The Civil Rights movement has a long and complicated history in the United States, and this sample essay seeks to explain the major players and groups responsible for the fight for civil rights in the latter half of the 20th century.
The United States history of civil rights
The Civil Rights movement in the USA has been studied with attention placed on nearly every single detail, and the many different angles from which it was fought. The movement is considered by some now as a singular one, but in reality, there were various different approaches being taken from different groups and forces to ensure the different end goals of each group.
African Americans start the civil rights movement
Two movements that were highly visible at the heights of the 20th century Civil Rights movement by African Americans, are the Militant ones and the more peaceful non-violent approaches that involved peaceful resistance. Black Nationalism Movements like the Black Panthers, and the nation of Islam were representative of the militant groups and believed in racial pride and obtaining rights at any cost.
Other groups that sought to secure their rights through peaceful measures were the RCNL and the SNCC. Each group hoped for the betterment of their rights through either equalization, or both equalization and integration.
The militant nationalistic movements fought hard to ensure their rights for many years starting from the 19th century and even before that century. The main objective was not to integrate but ensure that there was economic prosperity and independence from the white people, as well as a consideration of African heritage and custom. This started very early on with the arrival of Africans to the United States as slaves.
Individuals like Absalom Jones in the 18th century were already discussing how the blacks were moving too far away from African identity and were seeing their circumstances and decisions along European and American ideologies (Jones, 260). 3 centuries later these ideologies would turn into entire movements that groups like the Black Panthers and the Nation of Islam would espouse during the Civil Rights movement of the 20th century.
Bringing attention to civil rights in the United States
The movements would secure the rights movement by drawing the attention of thousands of people and shining a light on the fact that many blacks were seeking not only integration, but also the need for an identity that allowed the central focus to be centered on the experience, culture and history of being a black citizen in the United States. These activities went a long way towards influencing Afrocentrism and bringing black studies and culture into classroom settings and being incorporated into college curriculums.
Other groups like the SNCC and the RCNL focused on more inclusive activities that concentrated on integration and equality. These movements were successful and came to represent the core of the civil rights movement from the 1950s-1960s. These movements grew so large that they were operating in interconnected ways and on national scales that made them visible not only domestically, but internationally too.
The approach was to peacefully resist inequality and injustice in manners seen in other nations like India.
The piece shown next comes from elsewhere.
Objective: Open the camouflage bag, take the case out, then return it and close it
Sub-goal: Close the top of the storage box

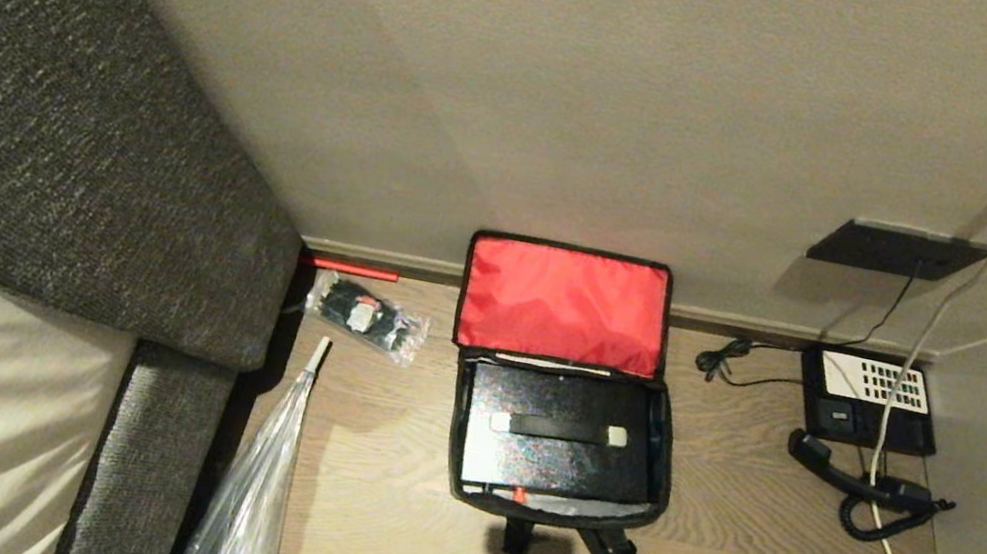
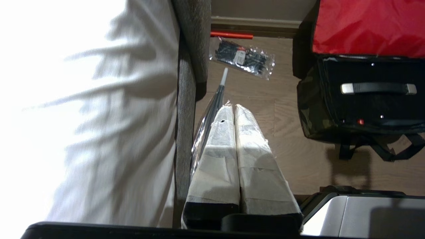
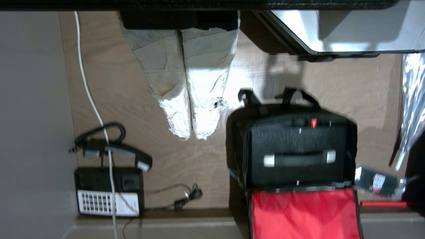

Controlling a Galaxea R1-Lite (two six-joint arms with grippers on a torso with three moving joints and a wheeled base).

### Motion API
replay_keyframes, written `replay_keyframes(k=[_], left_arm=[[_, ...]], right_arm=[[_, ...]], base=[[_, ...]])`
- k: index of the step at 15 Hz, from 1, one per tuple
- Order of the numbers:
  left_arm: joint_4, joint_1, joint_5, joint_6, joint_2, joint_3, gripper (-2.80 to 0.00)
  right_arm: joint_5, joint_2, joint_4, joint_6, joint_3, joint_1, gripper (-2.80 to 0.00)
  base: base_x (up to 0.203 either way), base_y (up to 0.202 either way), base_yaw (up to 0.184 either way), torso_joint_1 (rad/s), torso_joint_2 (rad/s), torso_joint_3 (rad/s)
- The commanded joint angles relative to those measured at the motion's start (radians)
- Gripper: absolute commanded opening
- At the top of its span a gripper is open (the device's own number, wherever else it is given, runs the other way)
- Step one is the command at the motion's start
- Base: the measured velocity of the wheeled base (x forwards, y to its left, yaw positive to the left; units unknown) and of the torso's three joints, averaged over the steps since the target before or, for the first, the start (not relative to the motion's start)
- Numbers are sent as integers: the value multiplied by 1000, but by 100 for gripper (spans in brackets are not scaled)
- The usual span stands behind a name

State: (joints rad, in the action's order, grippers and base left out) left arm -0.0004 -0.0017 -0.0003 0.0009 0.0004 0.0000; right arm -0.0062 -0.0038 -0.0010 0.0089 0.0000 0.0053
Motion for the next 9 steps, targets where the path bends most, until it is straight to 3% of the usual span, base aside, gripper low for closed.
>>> replay_keyframes(k=[1, 3, 9], left_arm=[[-3, 0, 0, 1, -2, 0, -280], [-1, 0, -1, 1, 0, 0, -280], [-1, 0, 0, 5, 0, 0, -280]], right_arm=[[0, 1, -1, 0, 2, 1, -280], [0, 1, -1, -1, 2, 1, -280], [0, 1, -2, 0, 2, 1, -280]], base=[[169, 0, -2, 2, 1, 4], [143, 0, 1, 4, 3, -2], [0, 0, 0, 0, 0, 0]])
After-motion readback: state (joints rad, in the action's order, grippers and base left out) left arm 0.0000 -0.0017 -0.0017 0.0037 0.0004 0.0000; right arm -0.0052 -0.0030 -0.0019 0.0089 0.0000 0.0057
The approach was successful and the desire for integration and equality, coupled with no violence, made their movement that was supported by a substantial portion of the US.
These groups were not always initially for integration, like with the RCNL that started out being okay with the concept of being “separate”, and rather focused on the issue of being “equal”, but even they later came to join with SNCC and their integration initiatives (Perlstein, 314).
The groups were not static however, and the RCNL eventually died out and was replaced by the SNCC in many parts of the south, and the SNCC itself would move away from nonviolence and align itself with the Black Nationalism, before also dying out in the 1970s.
Despite the eventual changes that would be seen by the groups, their impact was widely felt and they highlighted the concerns of the movement and brought national attention on a continuous basis by organizing sit-ins and protests against laws and circumstances that were seen as outdated, unfair and pervasive.
The end result
The many different approaches taken during the Civil Rights movement all worked on the same types of goals, but in different manners. All the groups wanted equality and fairness, as well as the ability to live the types of lives they wanted without invisible barriers and oppressive laws holding back their development. Some came at it from the angle of wanting to stay separate, but wanting to be equal in opportunities, while others felt that while there was separation, there could never be equality and fairness.
The combination of the efforts across every corner of the nation brought the movement to center stage and grew it in number and fervency to the point that it could no longer be ignored, and could not be contained, ultimately leading to victories and successes across the country, and eventually on a national stage.
Jones, Rhett S. “Structural Isolation and the Genesis of Black Nationalism in North America” Colby Quarterly Journal 15.4 (1979): 252-256.
Daniel Perlstein. “Teaching Freedom: SNCC and the Creation of the Mississippi Freedom Schools.” History of Education Quarterly 30.3 (1990): 297-324.